* [DIRECTIONS FOR THIS TASK] Without altering a single character, set down all of the data below.

* [GIVEN DATA]

****

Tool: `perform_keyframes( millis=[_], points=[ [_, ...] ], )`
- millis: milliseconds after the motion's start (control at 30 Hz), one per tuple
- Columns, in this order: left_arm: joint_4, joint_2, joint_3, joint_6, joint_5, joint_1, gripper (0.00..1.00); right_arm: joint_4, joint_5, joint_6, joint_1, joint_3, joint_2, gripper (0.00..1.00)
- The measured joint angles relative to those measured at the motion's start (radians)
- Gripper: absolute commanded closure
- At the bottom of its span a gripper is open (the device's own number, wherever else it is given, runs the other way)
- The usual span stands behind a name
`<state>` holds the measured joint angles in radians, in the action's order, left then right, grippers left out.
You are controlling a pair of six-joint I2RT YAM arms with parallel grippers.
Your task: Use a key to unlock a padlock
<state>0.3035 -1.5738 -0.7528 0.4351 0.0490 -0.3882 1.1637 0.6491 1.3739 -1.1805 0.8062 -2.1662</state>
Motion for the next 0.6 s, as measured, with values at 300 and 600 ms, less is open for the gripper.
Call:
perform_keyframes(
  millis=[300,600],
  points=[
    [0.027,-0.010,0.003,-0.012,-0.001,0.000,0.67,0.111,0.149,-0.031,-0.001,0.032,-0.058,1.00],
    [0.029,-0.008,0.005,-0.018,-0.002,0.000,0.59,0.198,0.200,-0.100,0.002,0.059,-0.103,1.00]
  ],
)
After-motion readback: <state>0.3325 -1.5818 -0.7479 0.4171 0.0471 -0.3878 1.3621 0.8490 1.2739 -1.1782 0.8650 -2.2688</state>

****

* [RESPONSE]
Tool: `perform_keyframes( millis=[_], points=[ [_, ...] ], )`
- millis: milliseconds after the motion's start (control at 30 Hz), one per tuple
- Columns, in this order: left_arm: joint_4, joint_2, joint_3, joint_6, joint_5, joint_1, gripper (0.00..1.00); right_arm: joint_4, joint_5, joint_6, joint_1, joint_3, joint_2, gripper (0.00..1.00)
- The measured joint angles relative to those measured at the motion's start (radians)
- Gripper: absolute commanded closure
- At the bottom of its span a gripper is open (the device's own number, wherever else it is given, runs the other way)
- The usual span stands behind a name
`<state>` holds the measured joint angles in radians, in the action's order, left then right, grippers left out.
You are controlling a pair of six-joint I2RT YAM arms with parallel grippers.
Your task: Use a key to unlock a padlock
<state>0.3035 -1.5738 -0.7528 0.4351 0.0490 -0.3882 1.1637 0.6491 1.3739 -1.1805 0.8062 -2.1662</state>
Motion for the next 0.6 s, as measured, with values at 300 and 600 ms, less is open for the gripper.
Call:
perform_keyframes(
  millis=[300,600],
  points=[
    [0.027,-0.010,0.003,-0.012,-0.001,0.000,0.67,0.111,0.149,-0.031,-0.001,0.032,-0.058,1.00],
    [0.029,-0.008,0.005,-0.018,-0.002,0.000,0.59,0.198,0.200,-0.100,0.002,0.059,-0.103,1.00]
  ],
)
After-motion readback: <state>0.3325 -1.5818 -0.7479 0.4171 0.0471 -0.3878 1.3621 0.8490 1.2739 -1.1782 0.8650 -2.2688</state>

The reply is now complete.